> _Work required_
The answer should be the lines from the one with "Our automated classifier says the black looped" through the final line of the entries, restated word for word.

[Saved data entries]

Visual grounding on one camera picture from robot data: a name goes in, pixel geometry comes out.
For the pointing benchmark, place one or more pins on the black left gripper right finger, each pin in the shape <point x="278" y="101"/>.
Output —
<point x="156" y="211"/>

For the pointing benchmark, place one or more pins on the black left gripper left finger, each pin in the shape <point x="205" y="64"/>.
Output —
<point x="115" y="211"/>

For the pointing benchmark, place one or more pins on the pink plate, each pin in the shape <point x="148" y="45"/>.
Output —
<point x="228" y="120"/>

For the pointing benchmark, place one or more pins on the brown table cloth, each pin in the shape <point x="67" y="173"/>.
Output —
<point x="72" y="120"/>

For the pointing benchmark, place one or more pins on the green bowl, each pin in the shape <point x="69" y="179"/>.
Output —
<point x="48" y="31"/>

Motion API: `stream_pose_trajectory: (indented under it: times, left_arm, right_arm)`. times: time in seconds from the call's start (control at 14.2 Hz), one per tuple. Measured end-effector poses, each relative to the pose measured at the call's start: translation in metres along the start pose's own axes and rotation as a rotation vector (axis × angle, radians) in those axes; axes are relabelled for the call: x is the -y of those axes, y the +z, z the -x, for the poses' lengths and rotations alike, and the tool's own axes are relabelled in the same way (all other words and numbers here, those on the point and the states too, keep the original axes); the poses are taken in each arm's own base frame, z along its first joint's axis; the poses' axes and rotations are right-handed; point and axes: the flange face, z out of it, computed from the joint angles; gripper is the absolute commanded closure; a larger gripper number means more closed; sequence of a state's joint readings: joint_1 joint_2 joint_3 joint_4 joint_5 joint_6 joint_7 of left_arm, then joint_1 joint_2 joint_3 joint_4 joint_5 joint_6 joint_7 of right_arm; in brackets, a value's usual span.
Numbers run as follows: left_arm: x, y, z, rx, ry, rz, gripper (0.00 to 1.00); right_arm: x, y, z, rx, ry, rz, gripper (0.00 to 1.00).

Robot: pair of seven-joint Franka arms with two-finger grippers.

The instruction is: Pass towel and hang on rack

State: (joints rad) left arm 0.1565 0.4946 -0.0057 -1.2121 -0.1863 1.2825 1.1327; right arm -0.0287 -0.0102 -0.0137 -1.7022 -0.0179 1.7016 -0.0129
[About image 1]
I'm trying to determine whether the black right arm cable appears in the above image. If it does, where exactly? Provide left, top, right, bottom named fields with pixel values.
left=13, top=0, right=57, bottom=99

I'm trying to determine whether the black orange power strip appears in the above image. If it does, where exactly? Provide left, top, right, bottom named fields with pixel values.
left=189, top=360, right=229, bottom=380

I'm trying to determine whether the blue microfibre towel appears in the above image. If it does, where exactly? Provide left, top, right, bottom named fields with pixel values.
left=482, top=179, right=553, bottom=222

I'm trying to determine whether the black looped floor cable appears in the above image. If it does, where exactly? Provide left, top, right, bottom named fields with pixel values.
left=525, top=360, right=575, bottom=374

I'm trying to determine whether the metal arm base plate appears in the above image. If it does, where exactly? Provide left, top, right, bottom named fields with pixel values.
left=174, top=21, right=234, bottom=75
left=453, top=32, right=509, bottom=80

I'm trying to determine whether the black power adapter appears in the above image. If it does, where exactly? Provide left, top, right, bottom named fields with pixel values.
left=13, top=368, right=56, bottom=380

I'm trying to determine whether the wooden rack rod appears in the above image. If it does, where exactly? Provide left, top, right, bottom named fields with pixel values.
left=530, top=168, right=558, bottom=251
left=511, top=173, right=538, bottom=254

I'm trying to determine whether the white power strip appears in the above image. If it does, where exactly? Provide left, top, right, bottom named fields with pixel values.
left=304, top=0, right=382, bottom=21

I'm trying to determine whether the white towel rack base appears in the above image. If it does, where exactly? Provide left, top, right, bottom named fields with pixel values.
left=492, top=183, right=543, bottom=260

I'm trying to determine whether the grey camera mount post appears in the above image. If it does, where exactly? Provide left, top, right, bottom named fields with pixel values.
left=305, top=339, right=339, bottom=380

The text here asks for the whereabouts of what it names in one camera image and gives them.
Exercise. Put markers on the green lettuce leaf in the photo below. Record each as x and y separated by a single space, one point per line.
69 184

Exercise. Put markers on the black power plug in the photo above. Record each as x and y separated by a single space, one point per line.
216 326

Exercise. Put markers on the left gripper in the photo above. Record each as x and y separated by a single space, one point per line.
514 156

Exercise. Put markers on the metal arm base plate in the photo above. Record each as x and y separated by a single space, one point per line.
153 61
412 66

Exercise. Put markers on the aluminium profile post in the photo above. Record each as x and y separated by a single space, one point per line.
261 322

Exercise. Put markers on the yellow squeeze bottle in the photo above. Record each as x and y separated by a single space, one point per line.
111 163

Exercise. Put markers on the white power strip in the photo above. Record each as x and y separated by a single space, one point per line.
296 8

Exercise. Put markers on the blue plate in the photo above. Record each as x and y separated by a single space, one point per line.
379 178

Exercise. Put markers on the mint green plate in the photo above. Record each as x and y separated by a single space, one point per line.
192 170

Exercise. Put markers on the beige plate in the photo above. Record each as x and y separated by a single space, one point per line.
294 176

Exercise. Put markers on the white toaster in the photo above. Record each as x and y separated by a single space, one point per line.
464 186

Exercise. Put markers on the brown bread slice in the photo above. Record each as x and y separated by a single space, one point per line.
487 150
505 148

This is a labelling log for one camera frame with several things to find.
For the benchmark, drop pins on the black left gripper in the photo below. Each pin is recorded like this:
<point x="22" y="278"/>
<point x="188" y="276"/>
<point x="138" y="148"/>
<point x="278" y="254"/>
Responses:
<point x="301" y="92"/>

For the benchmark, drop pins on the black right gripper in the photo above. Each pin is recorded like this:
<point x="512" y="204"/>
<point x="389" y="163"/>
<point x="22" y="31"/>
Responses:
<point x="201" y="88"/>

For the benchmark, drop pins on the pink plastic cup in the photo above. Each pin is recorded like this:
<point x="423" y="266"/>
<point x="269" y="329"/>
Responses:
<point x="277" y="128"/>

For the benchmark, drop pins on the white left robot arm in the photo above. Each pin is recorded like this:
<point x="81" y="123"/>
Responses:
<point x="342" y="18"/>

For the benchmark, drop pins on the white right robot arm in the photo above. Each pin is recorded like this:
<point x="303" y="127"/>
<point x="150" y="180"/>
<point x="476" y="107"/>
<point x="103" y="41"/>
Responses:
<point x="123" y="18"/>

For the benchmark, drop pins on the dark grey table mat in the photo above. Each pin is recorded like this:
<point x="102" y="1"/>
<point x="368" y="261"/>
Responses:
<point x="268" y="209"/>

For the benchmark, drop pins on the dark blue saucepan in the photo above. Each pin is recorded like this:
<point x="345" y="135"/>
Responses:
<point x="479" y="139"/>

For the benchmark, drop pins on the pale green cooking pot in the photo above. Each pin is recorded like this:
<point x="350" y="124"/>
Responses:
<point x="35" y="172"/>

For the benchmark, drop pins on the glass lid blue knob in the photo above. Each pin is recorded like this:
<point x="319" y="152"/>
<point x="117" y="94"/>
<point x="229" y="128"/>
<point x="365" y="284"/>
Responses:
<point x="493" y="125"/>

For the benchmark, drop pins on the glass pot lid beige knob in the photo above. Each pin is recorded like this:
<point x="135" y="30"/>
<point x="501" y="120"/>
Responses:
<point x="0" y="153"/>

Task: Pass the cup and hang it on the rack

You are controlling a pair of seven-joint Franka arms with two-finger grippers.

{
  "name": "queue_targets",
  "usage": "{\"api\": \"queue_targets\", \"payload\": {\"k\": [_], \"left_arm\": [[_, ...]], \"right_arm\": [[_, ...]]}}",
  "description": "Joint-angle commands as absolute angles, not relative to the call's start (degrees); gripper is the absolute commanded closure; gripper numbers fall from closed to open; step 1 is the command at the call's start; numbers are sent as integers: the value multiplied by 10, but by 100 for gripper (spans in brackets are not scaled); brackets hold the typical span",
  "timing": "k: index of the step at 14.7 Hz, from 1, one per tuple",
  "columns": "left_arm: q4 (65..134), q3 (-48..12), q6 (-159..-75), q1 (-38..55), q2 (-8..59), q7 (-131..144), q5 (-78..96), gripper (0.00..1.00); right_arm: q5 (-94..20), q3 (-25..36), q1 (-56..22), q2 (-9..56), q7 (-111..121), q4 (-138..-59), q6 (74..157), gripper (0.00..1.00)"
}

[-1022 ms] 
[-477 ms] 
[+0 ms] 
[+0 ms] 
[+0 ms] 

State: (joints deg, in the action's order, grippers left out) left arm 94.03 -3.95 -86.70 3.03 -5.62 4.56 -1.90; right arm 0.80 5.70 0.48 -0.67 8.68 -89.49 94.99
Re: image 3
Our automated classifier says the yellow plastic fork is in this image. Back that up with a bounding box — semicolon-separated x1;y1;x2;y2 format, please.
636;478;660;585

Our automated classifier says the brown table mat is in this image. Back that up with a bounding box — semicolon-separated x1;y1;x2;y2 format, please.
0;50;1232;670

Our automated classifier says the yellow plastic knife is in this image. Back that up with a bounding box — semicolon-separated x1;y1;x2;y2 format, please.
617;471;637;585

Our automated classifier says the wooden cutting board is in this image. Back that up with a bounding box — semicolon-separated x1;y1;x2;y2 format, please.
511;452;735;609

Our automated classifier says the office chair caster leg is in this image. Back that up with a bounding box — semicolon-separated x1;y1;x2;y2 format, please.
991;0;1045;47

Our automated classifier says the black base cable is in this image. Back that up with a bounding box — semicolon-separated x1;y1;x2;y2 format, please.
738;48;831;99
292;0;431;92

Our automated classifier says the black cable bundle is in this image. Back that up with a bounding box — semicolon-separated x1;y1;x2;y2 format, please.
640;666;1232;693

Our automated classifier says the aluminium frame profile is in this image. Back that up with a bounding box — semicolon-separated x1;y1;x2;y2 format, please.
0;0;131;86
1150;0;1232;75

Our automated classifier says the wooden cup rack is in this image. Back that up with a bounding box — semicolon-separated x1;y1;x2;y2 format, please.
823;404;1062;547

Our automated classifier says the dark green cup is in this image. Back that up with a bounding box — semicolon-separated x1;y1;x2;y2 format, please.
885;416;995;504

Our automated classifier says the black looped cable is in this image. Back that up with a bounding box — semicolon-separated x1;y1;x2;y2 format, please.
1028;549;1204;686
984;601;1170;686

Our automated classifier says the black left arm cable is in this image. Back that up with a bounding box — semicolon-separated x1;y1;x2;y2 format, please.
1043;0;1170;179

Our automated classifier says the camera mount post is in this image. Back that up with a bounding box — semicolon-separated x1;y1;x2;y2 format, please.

> _Your solution_
Our automated classifier says the black looped cable is in this image. Back that up with a bounding box — semicolon-separated x1;y1;x2;y2 format, please.
1028;549;1204;686
984;601;1170;686

Our automated classifier says the black left arm cable is in this image. Back that up with a bounding box — semicolon-separated x1;y1;x2;y2 format, please.
1043;0;1170;179

Our automated classifier says the camera mount post is in this image. Back that up with a bounding box — semicolon-separated x1;y1;x2;y2 format, please.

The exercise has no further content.